The heart is the first organ to function during development. It beats around 100,000 times a day and pumps around 5 litres of blood throughout the body.
Rashmi's lab studies how the heart forms a complex meshwork of muscular fibres called trabeculae, which increases the efficiency of blood flow and heart contractility.
The heart needs to build these muscular structures at the right time, in the right place and in the right amount to keep beating and functioning. Defects in trabeculae formation can lead to various heart diseases.
The funding will support Rashmi and her team to use zebrafish to understand how these crucial muscular structures are shaped and regulated during development.

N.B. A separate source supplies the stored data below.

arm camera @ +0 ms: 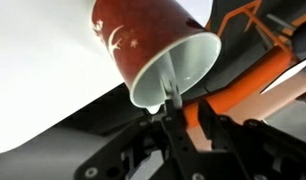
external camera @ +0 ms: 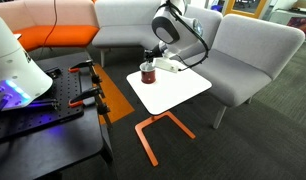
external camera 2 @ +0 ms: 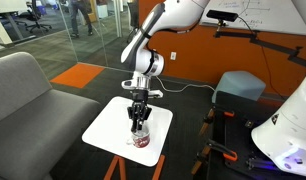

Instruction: Put the marker in the mug

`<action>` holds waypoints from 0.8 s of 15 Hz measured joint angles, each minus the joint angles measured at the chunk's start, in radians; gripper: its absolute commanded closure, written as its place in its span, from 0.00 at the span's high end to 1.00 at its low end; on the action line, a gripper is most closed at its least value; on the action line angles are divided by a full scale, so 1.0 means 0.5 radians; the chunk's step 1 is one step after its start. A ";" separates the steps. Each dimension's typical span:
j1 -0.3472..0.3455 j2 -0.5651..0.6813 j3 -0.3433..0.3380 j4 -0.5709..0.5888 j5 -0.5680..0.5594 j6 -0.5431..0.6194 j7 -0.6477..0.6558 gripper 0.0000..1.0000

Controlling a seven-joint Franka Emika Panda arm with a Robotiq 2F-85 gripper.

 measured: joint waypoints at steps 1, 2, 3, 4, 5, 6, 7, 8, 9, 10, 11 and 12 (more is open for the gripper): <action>-0.004 0.001 -0.002 0.004 0.002 0.000 0.000 0.73; -0.006 -0.003 -0.003 0.008 0.002 0.000 0.000 0.80; -0.007 -0.014 -0.004 0.008 0.002 0.000 0.000 0.86; -0.005 -0.036 -0.004 0.004 0.002 0.001 0.001 0.95; 0.001 -0.071 -0.004 -0.006 0.002 0.002 0.009 0.99; 0.012 -0.120 -0.004 -0.027 0.002 0.001 0.040 1.00; 0.028 -0.176 -0.006 -0.056 0.001 0.001 0.085 1.00; 0.052 -0.237 -0.013 -0.089 -0.007 0.001 0.146 1.00; 0.083 -0.297 -0.027 -0.123 -0.019 0.001 0.219 1.00; 0.117 -0.357 -0.043 -0.157 -0.032 0.000 0.288 1.00; 0.148 -0.418 -0.056 -0.191 -0.044 0.000 0.355 1.00; 0.176 -0.474 -0.068 -0.223 -0.052 0.000 0.410 1.00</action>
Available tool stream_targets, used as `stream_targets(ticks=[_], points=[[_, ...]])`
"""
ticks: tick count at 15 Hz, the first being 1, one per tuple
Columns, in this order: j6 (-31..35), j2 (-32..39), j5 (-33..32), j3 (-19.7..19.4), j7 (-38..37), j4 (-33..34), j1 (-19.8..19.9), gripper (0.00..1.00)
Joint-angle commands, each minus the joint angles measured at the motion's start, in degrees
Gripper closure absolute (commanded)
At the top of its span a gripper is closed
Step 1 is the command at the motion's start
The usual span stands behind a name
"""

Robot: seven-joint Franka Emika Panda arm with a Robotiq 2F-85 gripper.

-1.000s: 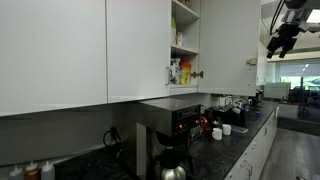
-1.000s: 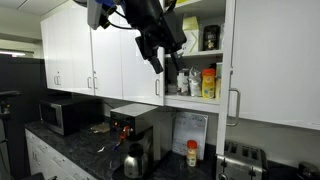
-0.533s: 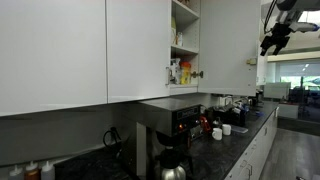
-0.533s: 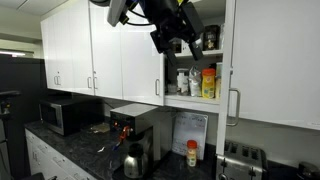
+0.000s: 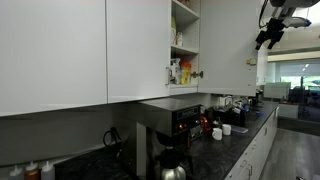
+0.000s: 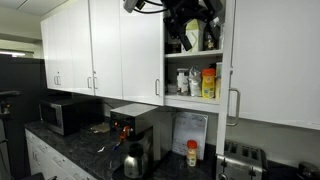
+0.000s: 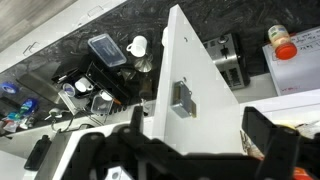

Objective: Close the cabinet door on the right

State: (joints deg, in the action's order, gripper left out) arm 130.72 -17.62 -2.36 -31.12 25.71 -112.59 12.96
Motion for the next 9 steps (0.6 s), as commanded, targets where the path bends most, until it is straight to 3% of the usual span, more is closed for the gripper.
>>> stream_targets(ticks=[1, 9], points=[[0.77, 4.16, 3.26, -0.44, 3.09, 4.41, 0.44, 0.00], [3.42, 7.67, 9.28, -0.90, 6.96, 6.41, 0.83, 0.00]])
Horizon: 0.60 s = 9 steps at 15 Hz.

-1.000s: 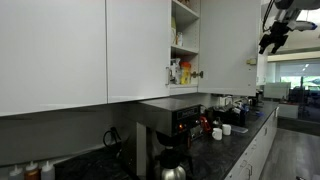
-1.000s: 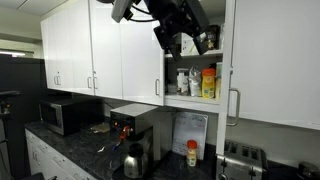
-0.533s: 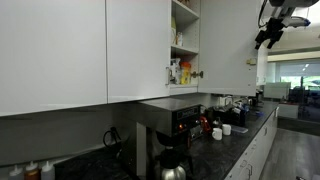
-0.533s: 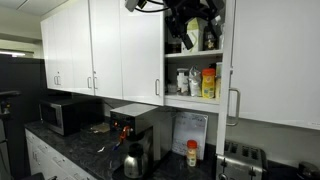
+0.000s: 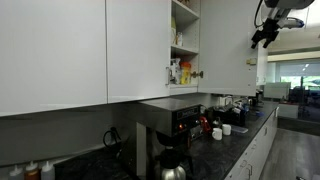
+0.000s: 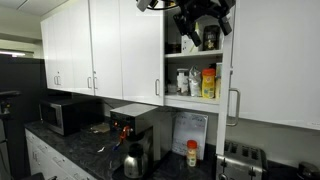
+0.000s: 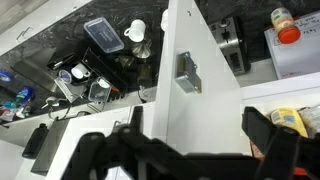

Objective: Close the cabinet door on the right

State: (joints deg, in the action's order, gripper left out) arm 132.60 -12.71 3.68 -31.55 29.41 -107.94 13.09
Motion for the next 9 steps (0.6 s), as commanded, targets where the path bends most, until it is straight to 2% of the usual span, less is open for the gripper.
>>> stream_targets(ticks=[1, 9], points=[[1.98, 3.03, 4.14, -0.62, 3.92, 1.70, 0.72, 0.00], [4.41, 4.33, 12.53, -1.61, 9.64, 0.93, 0.64, 0.00]])
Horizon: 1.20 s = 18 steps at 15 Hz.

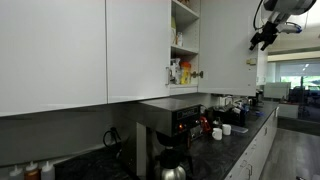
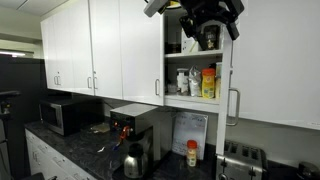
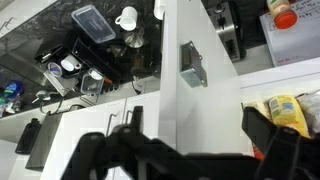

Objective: Close the cabinet door on the right

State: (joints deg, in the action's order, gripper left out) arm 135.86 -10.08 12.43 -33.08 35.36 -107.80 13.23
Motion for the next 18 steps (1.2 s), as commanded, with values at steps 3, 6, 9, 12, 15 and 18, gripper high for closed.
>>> stream_targets(ticks=[3, 6, 9, 12, 15, 18], points=[[0.73, 1.40, 6.48, 0.24, 6.17, 0.38, 0.37, 0.00], [0.45, 0.70, 8.93, 0.43, 8.59, -0.15, 0.25, 0.00], [0.17, 0.13, 11.10, 0.53, 10.75, -0.75, 0.19, 0.00], [-0.36, -0.70, 13.04, 0.93, 13.23, -1.68, 0.03, 0.00], [-0.73, -2.06, 12.75, 1.94, 14.17, -3.02, 0.02, 0.00], [-0.90, -3.94, 10.92, 2.97, 13.55, -4.48, 0.09, 0.00]])
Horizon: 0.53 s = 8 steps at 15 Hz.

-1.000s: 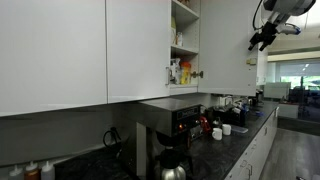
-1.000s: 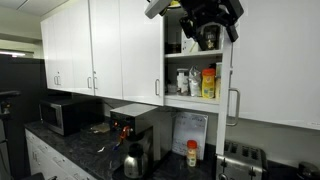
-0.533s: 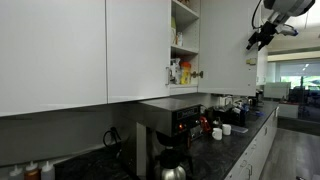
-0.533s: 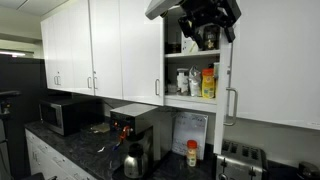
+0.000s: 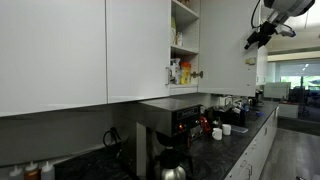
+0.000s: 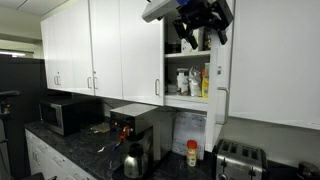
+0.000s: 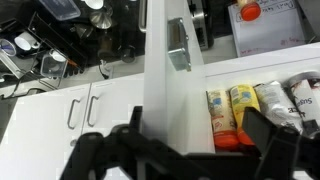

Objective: Close the cabinet door on the right

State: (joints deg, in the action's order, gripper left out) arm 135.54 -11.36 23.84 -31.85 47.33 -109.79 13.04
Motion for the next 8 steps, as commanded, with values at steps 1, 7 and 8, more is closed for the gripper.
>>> stream_targets(ticks=[1, 7, 8], points=[[-0.56, -3.46, -1.47, 2.22, 1.13, -3.15, 0.32, 0.00], [-0.78, -8.55, -9.13, 5.53, -2.75, -7.07, 0.39, 0.00], [-1.02, -9.36, -10.42, 6.07, -3.61, -7.58, 0.30, 0.00]])
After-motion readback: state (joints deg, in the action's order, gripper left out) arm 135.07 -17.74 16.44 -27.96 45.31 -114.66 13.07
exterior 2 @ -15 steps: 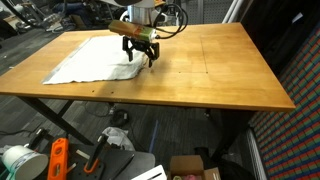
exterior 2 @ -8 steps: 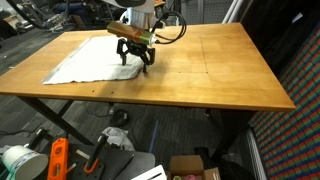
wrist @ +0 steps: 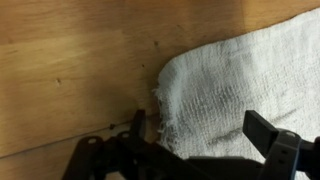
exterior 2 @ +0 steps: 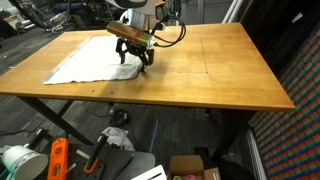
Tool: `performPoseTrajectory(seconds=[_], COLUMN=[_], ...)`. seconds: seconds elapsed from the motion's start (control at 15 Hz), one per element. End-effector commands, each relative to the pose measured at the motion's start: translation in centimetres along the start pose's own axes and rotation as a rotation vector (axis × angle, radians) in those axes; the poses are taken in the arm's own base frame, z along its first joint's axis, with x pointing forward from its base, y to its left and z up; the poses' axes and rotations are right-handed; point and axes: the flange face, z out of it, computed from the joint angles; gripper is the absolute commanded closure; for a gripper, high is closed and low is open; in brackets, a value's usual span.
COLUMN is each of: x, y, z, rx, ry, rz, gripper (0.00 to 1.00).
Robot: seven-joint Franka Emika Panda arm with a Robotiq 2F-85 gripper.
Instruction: Fold the white towel from right to left
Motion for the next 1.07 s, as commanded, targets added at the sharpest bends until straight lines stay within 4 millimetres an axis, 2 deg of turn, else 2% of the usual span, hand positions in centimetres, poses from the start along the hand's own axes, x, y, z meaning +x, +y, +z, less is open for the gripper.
performPoseTrajectory(seconds=[0.0, 0.27, 0.33, 0.4, 0.47, 0.67, 1.0], x=[0.3, -0.3, -0.5, -0.6, -0.7, -0.9, -1.0], y=[-0.5, -0.9, -1.0, -1.1, -1.2, -1.3, -1.7], z=[0.4, 0.7, 1.0, 1.1, 1.3, 1.5, 0.3], rx=[0.027, 0.031, 0.023, 0.02, 0.021, 0.018, -0.025], ry=[0.008, -0.036, -0.04, -0.043, -0.042, -0.046, 0.02], rz=[-0.026, -0.066, -0.082, -0.094, -0.101, -0.116, -0.156], gripper=[0.0, 0.0, 0.25, 0.26, 0.32, 0.58, 0.95])
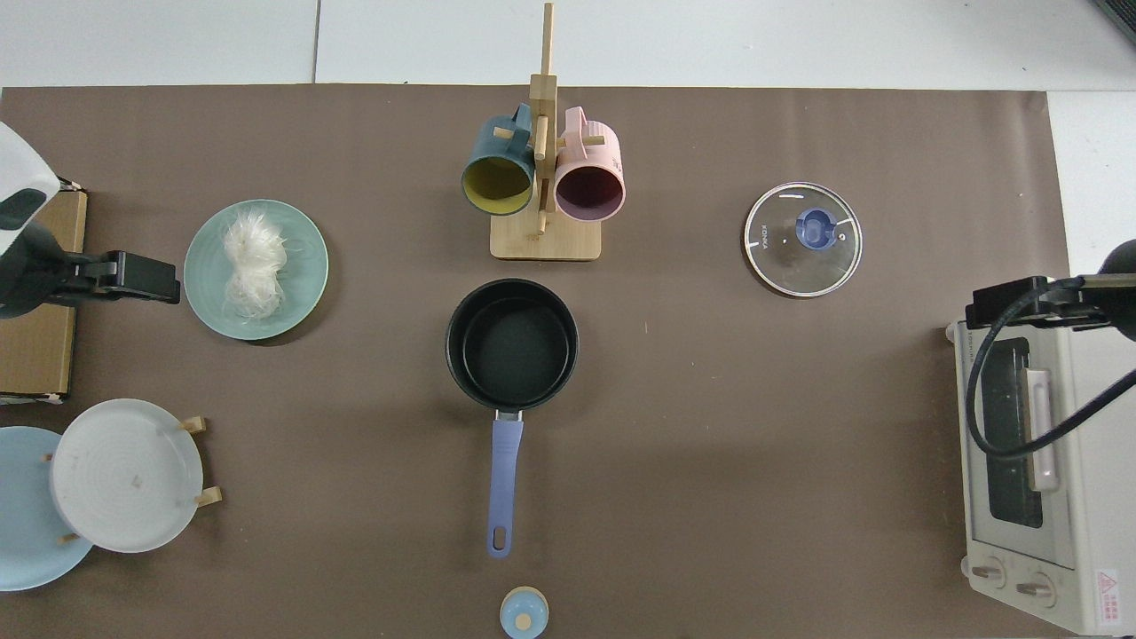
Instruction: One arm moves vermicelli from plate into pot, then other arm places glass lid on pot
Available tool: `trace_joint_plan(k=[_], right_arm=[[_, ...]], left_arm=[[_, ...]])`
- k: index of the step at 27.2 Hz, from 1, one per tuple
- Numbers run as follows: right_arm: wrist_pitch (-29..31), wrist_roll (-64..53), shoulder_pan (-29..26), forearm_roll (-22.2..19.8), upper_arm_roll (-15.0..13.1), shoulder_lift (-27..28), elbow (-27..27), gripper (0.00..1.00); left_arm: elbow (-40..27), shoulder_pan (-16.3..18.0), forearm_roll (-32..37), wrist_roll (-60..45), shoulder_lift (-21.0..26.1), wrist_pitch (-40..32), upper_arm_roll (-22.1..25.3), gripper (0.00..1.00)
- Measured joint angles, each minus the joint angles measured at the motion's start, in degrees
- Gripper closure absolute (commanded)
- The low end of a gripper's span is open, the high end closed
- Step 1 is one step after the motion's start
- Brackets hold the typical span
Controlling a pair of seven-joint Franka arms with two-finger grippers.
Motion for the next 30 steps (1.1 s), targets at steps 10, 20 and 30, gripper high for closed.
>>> trace_joint_plan(k=[10, 20, 30], right_arm=[[0.0, 0.0, -0.1, 0.0, 0.0, 0.0, 0.0, 0.0], [0.8, 0.0, -0.1, 0.0, 0.0, 2.7, 0.5, 0.0], [4.6, 0.0, -0.1, 0.0, 0.0, 11.4, 4.1, 0.0]], left_arm=[[0.0, 0.0, 0.0, 0.1, 0.0, 0.2, 0.1, 0.0], [-0.8, 0.2, 0.0, 0.1, 3.4, 8.4, 0.6, 0.0], [-1.2, 0.2, 0.0, -0.2, 12.3, 17.5, 0.6, 0.0]])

Zebrafish are a good model system as they share structural and genetic similarities to human hearts, but are transparent, making it possible to see the heart grow in minute detail.
Rashmi’s team will use state-of-art microscopic techniques and genetic tools to examine the formation of trabeculae in real-time in a beating heart, ask how they regulate blood flow dynamics and understand which cellular processes and molecular mechanisms shape these complex structures.
Rashmi said:
The heart is one of the most efficient pumps by nature. It is an engineering marvel! If we understand how nature has built this sophisticated organ, it will help us understand what goes wrong during birth defects and will potentially improve diagnosis of heart defects.
I am grateful to the Wellcome Trust for this award and excited about getting this research program up and running. I am immensely thankful to my incredible team, whose excellent work has laid the foundation for this grant. I am indebted to my friends and colleagues for their insightful feedback on the proposal, sitting through multiple practice talks and stimulating coffee conversations. Also, sincere thanks to the Grants team for their support.